The last time that I can truly say that I have had an "episode" was around July 20th!! Since then, I have felt like I had a heart that didn't flutter. I have been able to workout, run, and enjoy life without living in such dumb fear about my heart. I can confirm that as of today, my EKG didn't have any issues, my heart rate was 62, and my blood pressure was normal! :) That's actually really weird.
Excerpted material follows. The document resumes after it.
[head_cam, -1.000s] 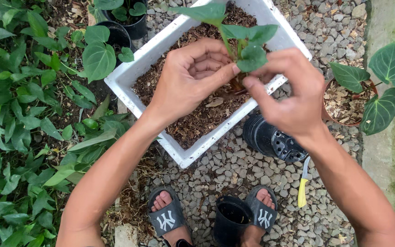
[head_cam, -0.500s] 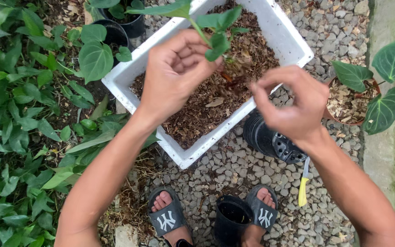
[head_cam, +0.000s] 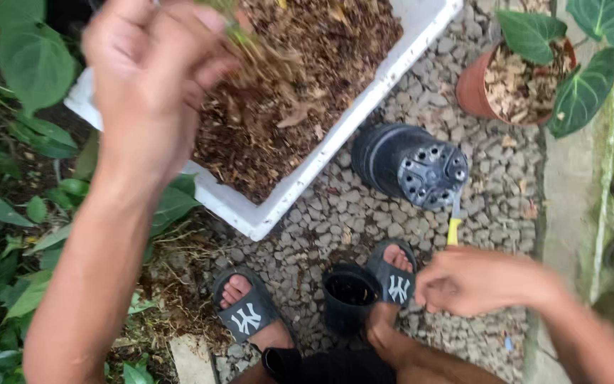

Another cool aspect behind all of this was today, since my appointment was in the afternoon, I saw the nurse practitioner instead of the doctor. There is a really sweet nurse there that also works in the cardiac department at the hospital. She and her family made an impact in Daniel's life while he worked at AnMed, and we both really look up to her. When I was in the hospital a year ago, I was really scared, and she knew that I believed IN Jesus, so she prayed with me before I had to have some weird test done to make me pass out. Her praying with me brought me remarkable peace. That meant so much to me, and I will remember that for the rest of my life. Well, she just recently became a nurse practitioner with the doctor I went to today, and she did my check-up! So cool, Jesus!
I know that it's not like God raised me from the dead. I know that compared to what so many people have been through and experienced, this is so small. But this has been my reality for awhile now, and Jesus has answered me. Glory! I've made a decision to live by fear, not by faith. I know Jesus' truth and His promises. Last week was a little tough. Honestly. I told God last Monday when we were driving back from Myrtle Beach that I felt like my life was too easy--that it has been way too easy to be content lately. Well, he definitely shook some stuff up last week, and in the midst of that, I could feel this anxiety about my health creeping back in. I had to make a decision to trust God's faithfulness over my fear. 2 Timothy 1:7 says that He hasn't given us a spirit of fear, but a spirit of power, love, and self-discipline. Live that out.
We have to get to a point in which we trust God no matter what the circumstance may be. God > current circumstances. He is my strength. Psalm 73:26 says: "My health may fail, and my spirit may grow weak, but God remains the strength of my heart; he is mine forever." I am filled with His faithfulness, and I am going to make the daily choice to believe that Jesus is greater than my fear.